| PROBLEM TO WORK ON |
Set down, exactly as written, every line from the top of the records below to the line containing "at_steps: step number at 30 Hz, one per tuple", both ends included, and no others.

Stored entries

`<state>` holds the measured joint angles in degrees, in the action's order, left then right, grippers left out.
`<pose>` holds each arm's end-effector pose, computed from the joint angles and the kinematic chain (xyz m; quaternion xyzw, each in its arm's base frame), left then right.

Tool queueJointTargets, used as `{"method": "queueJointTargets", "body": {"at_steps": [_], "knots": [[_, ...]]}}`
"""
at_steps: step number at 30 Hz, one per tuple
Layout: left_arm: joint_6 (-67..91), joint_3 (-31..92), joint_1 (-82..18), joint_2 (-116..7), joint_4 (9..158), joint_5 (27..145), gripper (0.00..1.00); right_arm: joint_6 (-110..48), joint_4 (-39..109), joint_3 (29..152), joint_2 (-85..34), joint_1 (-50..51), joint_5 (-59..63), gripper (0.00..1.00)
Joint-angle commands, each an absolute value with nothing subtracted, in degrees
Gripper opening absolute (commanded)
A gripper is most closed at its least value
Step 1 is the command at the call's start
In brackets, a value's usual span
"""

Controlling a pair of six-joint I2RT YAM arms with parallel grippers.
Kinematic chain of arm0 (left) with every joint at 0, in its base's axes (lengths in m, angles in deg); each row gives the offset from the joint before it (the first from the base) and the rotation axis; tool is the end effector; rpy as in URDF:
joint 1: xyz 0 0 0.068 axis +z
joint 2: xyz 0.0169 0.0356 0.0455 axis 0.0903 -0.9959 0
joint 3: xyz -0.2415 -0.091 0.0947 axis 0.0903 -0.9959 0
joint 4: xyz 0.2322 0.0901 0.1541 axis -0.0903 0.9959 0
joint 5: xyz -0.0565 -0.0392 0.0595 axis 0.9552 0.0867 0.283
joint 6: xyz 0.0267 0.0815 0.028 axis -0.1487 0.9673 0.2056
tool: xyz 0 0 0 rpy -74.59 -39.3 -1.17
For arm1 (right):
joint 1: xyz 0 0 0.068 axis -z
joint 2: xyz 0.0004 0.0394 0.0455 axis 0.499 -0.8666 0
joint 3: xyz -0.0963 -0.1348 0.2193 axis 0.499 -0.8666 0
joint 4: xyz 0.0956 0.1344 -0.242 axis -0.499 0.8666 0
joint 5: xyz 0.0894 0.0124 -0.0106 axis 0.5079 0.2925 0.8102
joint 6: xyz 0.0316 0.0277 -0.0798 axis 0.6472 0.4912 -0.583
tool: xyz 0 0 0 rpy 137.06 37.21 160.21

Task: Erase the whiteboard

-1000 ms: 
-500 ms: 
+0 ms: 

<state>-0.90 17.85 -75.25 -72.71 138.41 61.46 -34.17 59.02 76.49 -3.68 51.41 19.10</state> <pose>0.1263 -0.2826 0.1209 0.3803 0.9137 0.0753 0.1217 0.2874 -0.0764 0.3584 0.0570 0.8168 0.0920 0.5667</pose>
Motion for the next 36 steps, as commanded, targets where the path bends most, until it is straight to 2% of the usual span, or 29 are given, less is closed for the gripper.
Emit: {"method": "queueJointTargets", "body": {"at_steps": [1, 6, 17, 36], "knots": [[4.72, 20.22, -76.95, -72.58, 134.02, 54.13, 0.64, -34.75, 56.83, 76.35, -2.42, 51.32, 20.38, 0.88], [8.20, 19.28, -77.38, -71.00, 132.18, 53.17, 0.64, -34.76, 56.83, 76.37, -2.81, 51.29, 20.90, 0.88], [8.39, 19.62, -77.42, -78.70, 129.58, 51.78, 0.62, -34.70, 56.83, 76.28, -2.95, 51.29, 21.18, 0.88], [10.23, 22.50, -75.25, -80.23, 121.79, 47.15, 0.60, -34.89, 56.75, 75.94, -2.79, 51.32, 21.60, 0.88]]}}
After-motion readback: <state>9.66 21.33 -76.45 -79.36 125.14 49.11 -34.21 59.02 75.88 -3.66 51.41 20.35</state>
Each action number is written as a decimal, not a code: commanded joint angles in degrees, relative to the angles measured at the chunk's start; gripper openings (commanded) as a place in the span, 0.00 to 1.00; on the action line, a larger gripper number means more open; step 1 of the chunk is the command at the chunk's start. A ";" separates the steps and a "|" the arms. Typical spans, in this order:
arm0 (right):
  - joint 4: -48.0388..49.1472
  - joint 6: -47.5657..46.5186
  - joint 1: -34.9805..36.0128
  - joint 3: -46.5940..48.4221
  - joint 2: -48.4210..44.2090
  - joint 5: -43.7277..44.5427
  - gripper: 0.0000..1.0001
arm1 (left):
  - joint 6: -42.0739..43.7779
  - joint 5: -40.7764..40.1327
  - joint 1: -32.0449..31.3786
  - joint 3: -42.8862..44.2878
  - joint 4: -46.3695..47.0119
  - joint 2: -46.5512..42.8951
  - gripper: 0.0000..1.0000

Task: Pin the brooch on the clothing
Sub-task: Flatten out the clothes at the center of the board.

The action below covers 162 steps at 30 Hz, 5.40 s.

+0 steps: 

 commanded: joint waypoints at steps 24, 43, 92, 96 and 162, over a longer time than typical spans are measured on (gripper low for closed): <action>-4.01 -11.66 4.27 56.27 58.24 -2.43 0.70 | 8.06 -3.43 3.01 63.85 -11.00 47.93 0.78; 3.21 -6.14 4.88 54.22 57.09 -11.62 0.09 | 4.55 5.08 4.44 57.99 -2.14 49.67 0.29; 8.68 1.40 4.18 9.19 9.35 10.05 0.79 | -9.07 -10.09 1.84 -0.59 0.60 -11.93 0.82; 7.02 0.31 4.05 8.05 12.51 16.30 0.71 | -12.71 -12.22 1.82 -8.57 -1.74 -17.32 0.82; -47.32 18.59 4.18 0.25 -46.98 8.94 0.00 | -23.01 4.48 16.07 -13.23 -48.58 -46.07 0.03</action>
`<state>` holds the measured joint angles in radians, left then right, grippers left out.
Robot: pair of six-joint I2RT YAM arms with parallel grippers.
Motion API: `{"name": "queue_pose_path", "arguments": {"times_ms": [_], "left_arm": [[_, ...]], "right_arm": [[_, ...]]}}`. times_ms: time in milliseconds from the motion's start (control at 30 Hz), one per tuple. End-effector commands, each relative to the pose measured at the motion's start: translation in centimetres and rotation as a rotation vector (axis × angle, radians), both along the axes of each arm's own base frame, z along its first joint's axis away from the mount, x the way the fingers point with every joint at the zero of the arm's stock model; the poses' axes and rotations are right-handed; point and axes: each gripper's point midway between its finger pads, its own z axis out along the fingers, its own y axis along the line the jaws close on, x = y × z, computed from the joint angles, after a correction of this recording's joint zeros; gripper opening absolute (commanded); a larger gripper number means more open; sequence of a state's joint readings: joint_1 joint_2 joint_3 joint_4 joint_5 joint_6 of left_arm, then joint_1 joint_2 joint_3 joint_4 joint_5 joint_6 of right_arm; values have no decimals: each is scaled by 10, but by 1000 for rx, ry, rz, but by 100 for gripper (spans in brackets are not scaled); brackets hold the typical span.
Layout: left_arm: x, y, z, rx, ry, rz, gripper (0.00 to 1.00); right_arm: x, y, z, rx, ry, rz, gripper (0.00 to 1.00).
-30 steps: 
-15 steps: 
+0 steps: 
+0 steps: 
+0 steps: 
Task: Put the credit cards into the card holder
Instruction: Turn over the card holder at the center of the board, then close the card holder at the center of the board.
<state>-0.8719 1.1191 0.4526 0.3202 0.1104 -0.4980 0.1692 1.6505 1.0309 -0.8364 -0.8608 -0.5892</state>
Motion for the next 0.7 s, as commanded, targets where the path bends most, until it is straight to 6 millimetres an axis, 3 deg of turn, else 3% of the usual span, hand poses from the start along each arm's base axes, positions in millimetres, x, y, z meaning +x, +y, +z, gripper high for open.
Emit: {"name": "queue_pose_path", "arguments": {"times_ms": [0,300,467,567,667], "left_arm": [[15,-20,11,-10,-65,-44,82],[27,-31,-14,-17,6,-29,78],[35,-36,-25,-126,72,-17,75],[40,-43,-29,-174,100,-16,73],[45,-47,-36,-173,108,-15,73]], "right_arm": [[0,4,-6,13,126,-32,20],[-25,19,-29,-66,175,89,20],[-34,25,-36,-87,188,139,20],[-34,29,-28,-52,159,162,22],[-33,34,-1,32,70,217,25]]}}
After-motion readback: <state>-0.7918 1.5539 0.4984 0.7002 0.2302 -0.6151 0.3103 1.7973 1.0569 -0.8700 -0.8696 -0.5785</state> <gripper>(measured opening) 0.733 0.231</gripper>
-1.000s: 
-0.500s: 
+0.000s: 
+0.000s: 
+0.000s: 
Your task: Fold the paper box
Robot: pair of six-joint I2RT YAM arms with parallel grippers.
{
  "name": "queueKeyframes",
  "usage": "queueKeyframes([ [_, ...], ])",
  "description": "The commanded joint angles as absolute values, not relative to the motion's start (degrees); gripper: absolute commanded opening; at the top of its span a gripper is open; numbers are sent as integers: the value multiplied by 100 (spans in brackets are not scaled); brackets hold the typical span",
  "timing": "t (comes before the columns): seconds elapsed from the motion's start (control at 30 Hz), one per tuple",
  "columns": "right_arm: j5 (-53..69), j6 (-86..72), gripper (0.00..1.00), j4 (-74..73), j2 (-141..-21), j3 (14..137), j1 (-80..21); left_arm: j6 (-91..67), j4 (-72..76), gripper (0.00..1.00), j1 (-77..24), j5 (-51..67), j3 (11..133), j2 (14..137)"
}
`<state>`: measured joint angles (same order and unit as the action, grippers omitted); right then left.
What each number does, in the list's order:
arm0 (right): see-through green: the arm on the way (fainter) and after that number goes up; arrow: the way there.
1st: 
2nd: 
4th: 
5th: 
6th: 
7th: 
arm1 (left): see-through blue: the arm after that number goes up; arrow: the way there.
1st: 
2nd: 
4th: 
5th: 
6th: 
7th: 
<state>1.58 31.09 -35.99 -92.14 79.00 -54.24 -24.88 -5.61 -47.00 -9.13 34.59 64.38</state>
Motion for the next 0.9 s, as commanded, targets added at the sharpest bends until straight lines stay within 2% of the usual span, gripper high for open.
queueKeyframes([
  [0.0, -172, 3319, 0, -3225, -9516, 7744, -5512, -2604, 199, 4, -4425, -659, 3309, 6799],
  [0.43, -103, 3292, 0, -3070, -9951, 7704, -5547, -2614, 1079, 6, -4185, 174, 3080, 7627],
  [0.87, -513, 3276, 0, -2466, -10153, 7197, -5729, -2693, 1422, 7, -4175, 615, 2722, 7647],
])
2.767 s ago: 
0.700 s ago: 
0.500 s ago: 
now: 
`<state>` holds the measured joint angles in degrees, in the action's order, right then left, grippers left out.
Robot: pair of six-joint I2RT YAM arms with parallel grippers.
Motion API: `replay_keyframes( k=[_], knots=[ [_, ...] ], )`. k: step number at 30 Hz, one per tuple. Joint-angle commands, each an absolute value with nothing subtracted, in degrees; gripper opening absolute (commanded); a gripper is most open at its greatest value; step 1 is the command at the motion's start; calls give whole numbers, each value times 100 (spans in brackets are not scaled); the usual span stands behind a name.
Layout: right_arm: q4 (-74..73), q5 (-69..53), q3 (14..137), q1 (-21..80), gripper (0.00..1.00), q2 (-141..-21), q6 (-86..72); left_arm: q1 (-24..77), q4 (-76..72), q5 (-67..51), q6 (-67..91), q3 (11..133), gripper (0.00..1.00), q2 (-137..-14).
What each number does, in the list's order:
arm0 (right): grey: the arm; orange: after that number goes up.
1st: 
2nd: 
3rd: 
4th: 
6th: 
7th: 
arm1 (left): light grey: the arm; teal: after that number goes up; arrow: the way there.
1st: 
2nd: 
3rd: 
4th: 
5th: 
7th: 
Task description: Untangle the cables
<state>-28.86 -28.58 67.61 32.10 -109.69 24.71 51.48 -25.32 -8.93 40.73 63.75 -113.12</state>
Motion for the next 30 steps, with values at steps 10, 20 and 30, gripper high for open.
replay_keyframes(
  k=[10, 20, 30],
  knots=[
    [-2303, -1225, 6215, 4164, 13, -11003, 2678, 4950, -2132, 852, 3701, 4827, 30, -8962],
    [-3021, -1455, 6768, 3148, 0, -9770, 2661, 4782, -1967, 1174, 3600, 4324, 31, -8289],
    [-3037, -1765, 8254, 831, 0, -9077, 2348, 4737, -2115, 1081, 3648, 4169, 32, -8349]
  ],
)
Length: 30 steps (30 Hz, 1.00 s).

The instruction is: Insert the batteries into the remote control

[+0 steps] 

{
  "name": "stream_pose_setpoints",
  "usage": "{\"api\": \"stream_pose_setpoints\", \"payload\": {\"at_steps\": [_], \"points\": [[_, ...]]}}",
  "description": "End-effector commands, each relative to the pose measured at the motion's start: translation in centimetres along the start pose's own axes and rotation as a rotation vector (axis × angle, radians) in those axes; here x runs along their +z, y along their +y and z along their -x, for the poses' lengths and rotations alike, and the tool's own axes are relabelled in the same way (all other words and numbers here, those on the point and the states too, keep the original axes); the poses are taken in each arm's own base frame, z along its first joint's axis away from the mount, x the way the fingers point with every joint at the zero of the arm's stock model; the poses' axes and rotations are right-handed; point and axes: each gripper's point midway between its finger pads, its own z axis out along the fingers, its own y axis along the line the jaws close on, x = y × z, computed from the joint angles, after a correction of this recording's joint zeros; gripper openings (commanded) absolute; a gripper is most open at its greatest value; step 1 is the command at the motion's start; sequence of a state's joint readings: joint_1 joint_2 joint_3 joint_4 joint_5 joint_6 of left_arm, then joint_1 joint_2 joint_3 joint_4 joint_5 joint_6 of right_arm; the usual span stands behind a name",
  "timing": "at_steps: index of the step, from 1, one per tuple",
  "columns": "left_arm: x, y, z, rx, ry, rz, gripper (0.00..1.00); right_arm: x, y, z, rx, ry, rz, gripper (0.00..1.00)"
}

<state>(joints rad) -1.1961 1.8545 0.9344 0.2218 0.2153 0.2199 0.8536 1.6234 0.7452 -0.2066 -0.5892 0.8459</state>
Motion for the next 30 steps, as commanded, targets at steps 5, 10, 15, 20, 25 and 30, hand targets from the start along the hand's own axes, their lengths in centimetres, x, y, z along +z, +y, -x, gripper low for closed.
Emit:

| EXERCISE RESPONSE |
`<state>` holds the measured joint angles in degrees, in the action's order, left then right, grippers left out.
`<pose>` holds each arm's end-effector pose, computed from the joint angles and the kinematic chain (xyz m; quaternion xyzw, each in its arm's base frame), left then right.

Tool queueJointTargets, used as `{"method": "queueJointTargets", "body": {"at_steps": [_], "knots": [[_, ...]]}}`
"""
at_steps: step number at 30 Hz, one per tuple

Nothing more is needed to finish the exercise.